What to produce:
Of the entries below, return exactly those lines that fall between the one containing "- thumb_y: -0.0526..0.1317" and the one containing "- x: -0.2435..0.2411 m", the two end lines included.

Input for this task:
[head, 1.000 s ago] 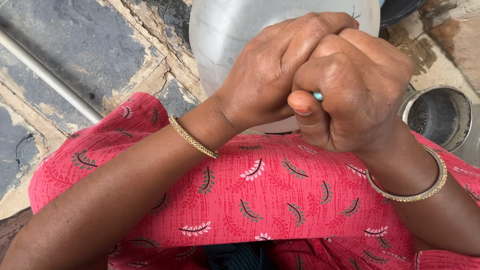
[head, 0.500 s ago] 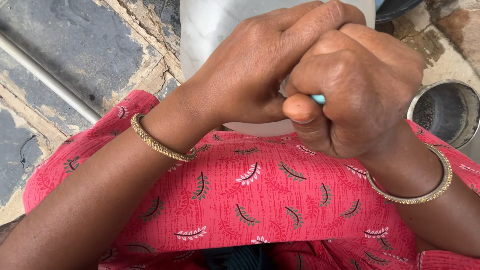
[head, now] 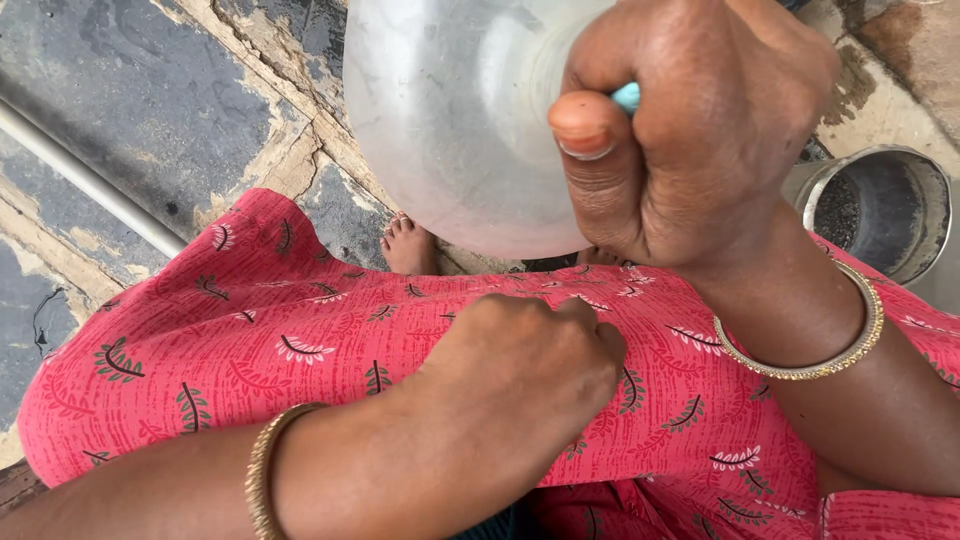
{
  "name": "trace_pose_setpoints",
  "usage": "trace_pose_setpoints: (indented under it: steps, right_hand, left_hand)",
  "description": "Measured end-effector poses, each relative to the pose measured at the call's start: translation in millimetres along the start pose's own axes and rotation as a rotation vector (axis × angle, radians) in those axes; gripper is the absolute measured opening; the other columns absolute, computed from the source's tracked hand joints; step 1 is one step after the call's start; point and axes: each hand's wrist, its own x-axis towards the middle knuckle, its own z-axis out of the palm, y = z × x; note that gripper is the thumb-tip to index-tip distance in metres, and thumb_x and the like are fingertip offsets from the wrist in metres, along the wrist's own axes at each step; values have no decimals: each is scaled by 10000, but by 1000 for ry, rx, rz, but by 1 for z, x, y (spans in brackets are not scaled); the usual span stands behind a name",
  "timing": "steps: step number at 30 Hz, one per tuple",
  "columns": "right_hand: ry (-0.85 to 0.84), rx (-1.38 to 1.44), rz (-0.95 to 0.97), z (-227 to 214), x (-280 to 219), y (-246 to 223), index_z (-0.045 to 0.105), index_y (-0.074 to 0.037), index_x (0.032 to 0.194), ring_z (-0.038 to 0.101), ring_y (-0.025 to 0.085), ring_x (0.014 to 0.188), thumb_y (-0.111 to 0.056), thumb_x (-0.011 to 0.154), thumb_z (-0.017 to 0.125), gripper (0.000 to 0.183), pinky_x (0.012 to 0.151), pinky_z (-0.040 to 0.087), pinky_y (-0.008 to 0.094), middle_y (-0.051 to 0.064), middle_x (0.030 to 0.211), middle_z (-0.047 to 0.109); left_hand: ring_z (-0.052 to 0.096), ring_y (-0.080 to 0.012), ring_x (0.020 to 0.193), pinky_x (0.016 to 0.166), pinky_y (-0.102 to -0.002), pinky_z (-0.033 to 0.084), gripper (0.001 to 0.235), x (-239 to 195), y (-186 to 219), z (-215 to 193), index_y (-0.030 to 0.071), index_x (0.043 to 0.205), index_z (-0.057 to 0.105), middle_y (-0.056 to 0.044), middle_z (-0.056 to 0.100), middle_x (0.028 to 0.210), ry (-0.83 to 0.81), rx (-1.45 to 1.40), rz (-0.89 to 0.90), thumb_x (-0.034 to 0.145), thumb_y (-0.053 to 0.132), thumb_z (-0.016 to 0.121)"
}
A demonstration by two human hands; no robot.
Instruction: Cleaning the neck and mouth of a large plastic water jug using a toothbrush and water.
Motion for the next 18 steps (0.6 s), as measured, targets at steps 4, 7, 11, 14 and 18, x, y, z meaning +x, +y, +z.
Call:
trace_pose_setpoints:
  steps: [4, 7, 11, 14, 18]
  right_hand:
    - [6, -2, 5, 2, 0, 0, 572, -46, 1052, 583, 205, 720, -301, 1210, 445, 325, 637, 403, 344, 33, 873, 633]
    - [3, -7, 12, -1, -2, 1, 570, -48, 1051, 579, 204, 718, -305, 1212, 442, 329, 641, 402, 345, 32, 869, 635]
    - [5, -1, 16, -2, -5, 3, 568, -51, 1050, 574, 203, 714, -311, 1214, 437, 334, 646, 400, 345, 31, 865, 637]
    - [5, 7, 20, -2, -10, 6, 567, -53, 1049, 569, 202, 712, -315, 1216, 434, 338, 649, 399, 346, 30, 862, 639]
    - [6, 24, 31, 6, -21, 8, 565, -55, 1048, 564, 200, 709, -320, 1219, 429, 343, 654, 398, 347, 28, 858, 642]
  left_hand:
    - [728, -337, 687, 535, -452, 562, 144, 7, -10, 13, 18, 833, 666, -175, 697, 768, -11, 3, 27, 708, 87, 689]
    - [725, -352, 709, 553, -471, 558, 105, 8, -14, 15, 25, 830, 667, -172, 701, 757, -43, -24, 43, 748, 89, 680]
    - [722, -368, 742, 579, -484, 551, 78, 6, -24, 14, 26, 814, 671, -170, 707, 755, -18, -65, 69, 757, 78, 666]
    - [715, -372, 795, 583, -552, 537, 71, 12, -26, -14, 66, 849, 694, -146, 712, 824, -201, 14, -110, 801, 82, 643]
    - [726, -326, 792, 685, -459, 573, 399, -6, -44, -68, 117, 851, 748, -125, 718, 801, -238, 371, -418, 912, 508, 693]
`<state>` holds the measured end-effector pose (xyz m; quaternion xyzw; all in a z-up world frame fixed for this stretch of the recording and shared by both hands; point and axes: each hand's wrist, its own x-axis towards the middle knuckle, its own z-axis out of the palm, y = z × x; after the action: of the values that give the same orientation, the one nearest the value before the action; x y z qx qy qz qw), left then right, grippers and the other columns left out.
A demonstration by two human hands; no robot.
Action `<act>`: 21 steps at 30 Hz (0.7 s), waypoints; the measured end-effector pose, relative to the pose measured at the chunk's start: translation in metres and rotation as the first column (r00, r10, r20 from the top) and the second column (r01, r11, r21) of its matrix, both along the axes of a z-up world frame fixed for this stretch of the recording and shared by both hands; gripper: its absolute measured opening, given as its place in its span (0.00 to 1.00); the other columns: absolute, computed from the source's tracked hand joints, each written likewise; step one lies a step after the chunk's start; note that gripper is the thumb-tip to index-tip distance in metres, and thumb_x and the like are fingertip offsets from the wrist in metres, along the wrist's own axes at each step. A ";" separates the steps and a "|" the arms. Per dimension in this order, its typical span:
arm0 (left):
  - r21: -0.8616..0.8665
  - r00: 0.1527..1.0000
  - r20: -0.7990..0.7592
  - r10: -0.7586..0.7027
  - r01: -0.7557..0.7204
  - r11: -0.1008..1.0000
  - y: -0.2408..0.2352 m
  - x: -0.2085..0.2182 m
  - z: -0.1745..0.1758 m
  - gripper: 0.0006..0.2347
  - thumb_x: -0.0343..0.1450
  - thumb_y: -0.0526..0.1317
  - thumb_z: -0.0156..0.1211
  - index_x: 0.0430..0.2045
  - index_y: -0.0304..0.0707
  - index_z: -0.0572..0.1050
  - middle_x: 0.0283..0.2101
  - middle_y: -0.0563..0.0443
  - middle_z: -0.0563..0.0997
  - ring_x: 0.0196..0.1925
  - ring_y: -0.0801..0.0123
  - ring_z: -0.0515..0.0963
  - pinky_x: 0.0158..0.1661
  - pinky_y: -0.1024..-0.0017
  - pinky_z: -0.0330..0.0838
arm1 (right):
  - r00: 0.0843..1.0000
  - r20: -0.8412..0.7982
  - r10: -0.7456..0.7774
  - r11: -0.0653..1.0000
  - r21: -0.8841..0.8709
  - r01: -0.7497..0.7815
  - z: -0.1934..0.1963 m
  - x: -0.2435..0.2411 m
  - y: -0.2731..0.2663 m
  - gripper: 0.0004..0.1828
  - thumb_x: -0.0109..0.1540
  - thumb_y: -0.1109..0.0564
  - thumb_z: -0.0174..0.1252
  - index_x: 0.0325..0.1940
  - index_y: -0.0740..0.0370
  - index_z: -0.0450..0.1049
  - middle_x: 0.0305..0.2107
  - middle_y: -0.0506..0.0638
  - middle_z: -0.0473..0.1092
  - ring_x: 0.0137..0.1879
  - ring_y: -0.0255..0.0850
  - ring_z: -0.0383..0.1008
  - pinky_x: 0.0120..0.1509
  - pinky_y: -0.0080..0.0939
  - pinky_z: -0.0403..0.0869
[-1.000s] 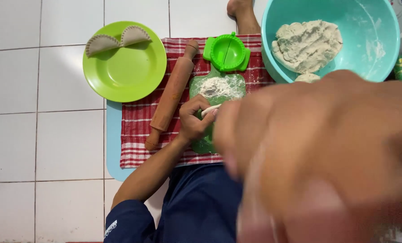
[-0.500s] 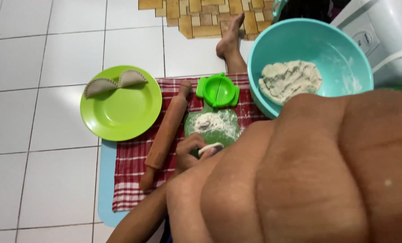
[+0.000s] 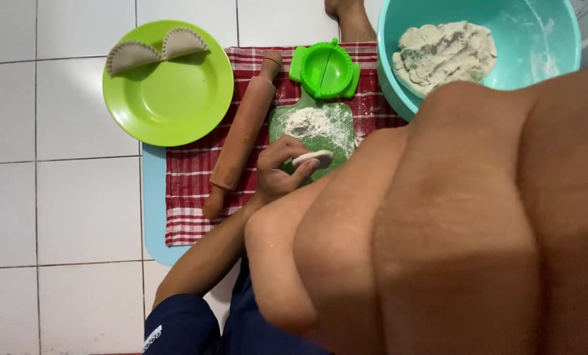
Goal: Molding and rolling out dough to make pastel or dumpling skins using a rolling pin and a plastic mold.
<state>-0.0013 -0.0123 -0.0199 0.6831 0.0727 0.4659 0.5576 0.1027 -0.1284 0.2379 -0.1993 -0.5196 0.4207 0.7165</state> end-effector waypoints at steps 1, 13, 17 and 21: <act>-0.001 1.000 -0.001 -0.003 0.003 1.000 -0.001 0.000 0.004 0.03 0.66 0.34 0.74 0.25 0.37 0.84 0.27 0.51 0.79 0.24 0.71 0.73 0.29 0.75 0.67 | 1.000 -0.010 0.005 1.000 0.000 -0.005 0.002 -0.001 0.000 0.21 0.78 0.35 0.56 0.54 0.54 0.76 0.37 0.47 0.75 0.40 0.34 0.73 0.56 0.42 0.73; -0.202 0.995 0.017 0.102 -0.097 0.975 -0.010 -0.004 0.017 0.21 0.69 0.36 0.73 0.55 0.26 0.75 0.38 0.40 0.81 0.39 0.68 0.79 0.42 0.68 0.77 | 0.472 0.635 -0.612 0.645 0.055 0.762 -0.149 0.016 0.019 0.25 0.67 0.51 0.62 0.62 0.70 0.73 0.47 0.64 0.75 0.45 0.53 0.75 0.50 0.52 0.75; -0.230 1.000 0.023 0.010 -0.004 0.973 -0.009 -0.005 0.021 0.15 0.71 0.34 0.69 0.49 0.22 0.76 0.40 0.38 0.83 0.43 0.68 0.80 0.45 0.67 0.76 | 0.623 0.668 -0.407 0.691 -0.221 0.688 -0.187 0.030 0.005 0.16 0.70 0.53 0.57 0.52 0.71 0.76 0.35 0.62 0.74 0.39 0.48 0.75 0.47 0.51 0.76; -0.198 0.997 -0.050 -0.053 0.042 0.979 -0.001 -0.009 0.015 0.13 0.69 0.38 0.72 0.42 0.27 0.80 0.32 0.41 0.81 0.34 0.65 0.80 0.38 0.63 0.76 | 0.593 0.668 -0.450 0.752 -0.074 0.655 -0.201 0.044 0.005 0.05 0.65 0.59 0.65 0.34 0.61 0.80 0.19 0.50 0.74 0.27 0.42 0.74 0.39 0.41 0.74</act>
<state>-0.0103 -0.0133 -0.0051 0.6386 0.1173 0.4241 0.6313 0.1464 -0.1231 0.0374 -0.5880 -0.5588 0.1617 0.5620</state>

Response:
  - thumb_y: -0.0526..0.1317
  - thumb_z: -0.0156..0.1211
  - index_x: 0.0430..0.2045
  - index_y: -0.0304..0.0707
  - index_z: -0.0572..0.1050
  - middle_x: 0.0283..0.2101
  - middle_y: -0.0563..0.0443
  - middle_z: -0.0563..0.0997
  - ring_x: 0.0196..0.1925
  - ring_y: -0.0801..0.0123
  - ring_z: -0.0515..0.0963
  - pinky_x: 0.0158..0.1661
  - pinky_y: -0.1024..-0.0017
  - pinky_z: -0.0330..0.0838
arm1 (right):
  - r00: 0.0843..1.0000
  - r20: -0.8412..0.7982
  - r10: -0.7456..0.7774
  - r11: -0.0653..1.0000
  - r21: -0.8841..0.8709
  - r01: -0.7497..0.7815
  - z: -0.1934..0.1963 m
  - x: -0.2435..0.2411 m

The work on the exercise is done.